Aim of the task. Retype the data that follows with no alterations, please.

··· Available data

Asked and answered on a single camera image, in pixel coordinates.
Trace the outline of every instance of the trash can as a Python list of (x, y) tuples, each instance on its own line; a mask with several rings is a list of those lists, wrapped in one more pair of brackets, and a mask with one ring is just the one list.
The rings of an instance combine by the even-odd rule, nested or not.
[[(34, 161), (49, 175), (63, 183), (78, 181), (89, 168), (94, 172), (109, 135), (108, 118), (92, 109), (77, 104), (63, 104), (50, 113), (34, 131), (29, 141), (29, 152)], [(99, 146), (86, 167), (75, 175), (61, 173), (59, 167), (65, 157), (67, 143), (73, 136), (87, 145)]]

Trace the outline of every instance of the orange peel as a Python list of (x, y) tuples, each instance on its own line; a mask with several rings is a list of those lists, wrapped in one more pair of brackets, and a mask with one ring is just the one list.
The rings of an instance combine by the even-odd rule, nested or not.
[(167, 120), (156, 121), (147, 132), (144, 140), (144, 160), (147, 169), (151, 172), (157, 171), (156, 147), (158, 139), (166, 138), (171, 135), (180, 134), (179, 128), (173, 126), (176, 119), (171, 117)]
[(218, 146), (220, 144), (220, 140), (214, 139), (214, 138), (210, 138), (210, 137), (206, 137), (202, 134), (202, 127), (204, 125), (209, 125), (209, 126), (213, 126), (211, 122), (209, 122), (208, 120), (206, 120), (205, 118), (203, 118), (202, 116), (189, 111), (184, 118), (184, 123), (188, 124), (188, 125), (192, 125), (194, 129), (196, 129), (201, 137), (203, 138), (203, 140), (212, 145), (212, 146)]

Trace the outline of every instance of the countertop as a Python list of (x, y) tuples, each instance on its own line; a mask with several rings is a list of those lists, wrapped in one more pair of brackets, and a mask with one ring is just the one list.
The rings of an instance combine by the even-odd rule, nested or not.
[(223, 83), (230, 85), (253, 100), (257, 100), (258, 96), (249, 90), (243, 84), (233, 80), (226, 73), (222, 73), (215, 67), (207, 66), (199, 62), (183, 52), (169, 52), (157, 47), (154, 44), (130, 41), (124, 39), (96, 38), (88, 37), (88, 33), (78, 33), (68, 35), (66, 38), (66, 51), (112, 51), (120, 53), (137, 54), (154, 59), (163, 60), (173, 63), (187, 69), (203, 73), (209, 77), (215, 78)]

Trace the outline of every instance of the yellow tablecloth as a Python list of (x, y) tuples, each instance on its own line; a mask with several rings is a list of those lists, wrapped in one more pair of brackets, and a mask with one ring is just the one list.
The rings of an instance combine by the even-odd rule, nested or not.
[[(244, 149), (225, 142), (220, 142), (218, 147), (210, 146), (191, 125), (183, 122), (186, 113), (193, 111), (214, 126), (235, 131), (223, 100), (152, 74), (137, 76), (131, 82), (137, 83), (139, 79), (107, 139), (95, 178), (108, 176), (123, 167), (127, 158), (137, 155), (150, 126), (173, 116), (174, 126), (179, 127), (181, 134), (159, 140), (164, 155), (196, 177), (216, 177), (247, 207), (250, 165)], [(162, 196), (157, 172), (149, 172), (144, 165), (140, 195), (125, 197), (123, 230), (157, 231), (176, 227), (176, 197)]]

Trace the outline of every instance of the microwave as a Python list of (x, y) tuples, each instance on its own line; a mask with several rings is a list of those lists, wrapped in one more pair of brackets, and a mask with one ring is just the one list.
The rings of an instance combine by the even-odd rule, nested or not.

······

Output below.
Asked and answered on a single camera image, in pixel coordinates.
Trace the outline of every instance of the trash can as a Python list of (x, y) tuples, each instance on its own line; a mask with several rings is a list of those lists, wrapped in one more pair of brackets, and a mask with one ring is just the one list.
The rings of an instance combine by the even-odd rule, nested or not.
[[(34, 161), (49, 175), (63, 183), (78, 181), (89, 168), (94, 172), (109, 135), (108, 118), (92, 109), (77, 104), (63, 104), (50, 113), (34, 131), (29, 141), (29, 152)], [(99, 146), (86, 167), (75, 175), (61, 173), (59, 167), (65, 157), (67, 143), (73, 136), (87, 145)]]

Trace the outline of every instance of the orange peel as a Python list of (x, y) tuples, each instance on its own line; a mask with several rings is a list of those lists, wrapped in one more pair of brackets, and a mask with one ring is just the one list.
The rings of an instance combine by the even-odd rule, nested or not.
[(167, 120), (156, 121), (147, 132), (144, 140), (144, 160), (147, 169), (151, 172), (157, 171), (156, 147), (158, 139), (166, 138), (171, 135), (180, 134), (179, 128), (173, 126), (176, 119), (171, 117)]
[(218, 146), (220, 144), (220, 140), (214, 139), (214, 138), (210, 138), (210, 137), (206, 137), (202, 134), (202, 127), (204, 125), (209, 125), (209, 126), (213, 126), (211, 122), (209, 122), (208, 120), (206, 120), (205, 118), (203, 118), (202, 116), (189, 111), (184, 118), (184, 123), (188, 124), (188, 125), (192, 125), (194, 129), (196, 129), (201, 137), (203, 138), (203, 140), (212, 145), (212, 146)]

Trace the outline of every instance of the countertop as a Python list of (x, y) tuples, each instance on its own line; a mask with several rings is a list of those lists, wrapped in one more pair of brackets, and a mask with one ring is just the one list.
The rings of an instance combine by the even-odd rule, nested or not.
[(223, 83), (230, 85), (253, 100), (257, 100), (258, 96), (249, 90), (243, 84), (233, 80), (226, 73), (222, 73), (215, 67), (207, 66), (199, 62), (183, 52), (169, 52), (157, 47), (154, 44), (130, 41), (124, 39), (96, 38), (88, 37), (88, 33), (78, 33), (68, 35), (66, 38), (66, 51), (112, 51), (120, 53), (137, 54), (154, 59), (163, 60), (173, 63), (187, 69), (203, 73), (209, 77), (215, 78)]

Trace the outline of every instance of the yellow tablecloth as a Python list of (x, y) tuples, each instance on its own line; a mask with several rings is a list of those lists, wrapped in one more pair of brackets, and a mask with one ring is just the one list.
The rings of an instance combine by the even-odd rule, nested or not.
[[(244, 149), (225, 142), (220, 142), (218, 147), (210, 146), (191, 125), (183, 122), (186, 113), (193, 111), (214, 126), (235, 131), (223, 100), (152, 74), (137, 76), (131, 82), (137, 83), (139, 79), (107, 139), (95, 178), (108, 176), (123, 167), (127, 158), (137, 155), (150, 126), (173, 116), (174, 126), (179, 127), (181, 134), (159, 140), (164, 155), (196, 177), (216, 177), (247, 207), (250, 165)], [(162, 196), (157, 172), (149, 172), (144, 165), (140, 195), (125, 197), (123, 230), (157, 231), (176, 227), (176, 197)]]

Trace the outline of every instance of the microwave as a Python list of (x, y) tuples, each instance on its own line; a mask with several rings is a list of those lists, wrapped in one more pair of brackets, and a mask with one ring is just the one list.
The rings of an instance combine by the even-odd rule, nested or not.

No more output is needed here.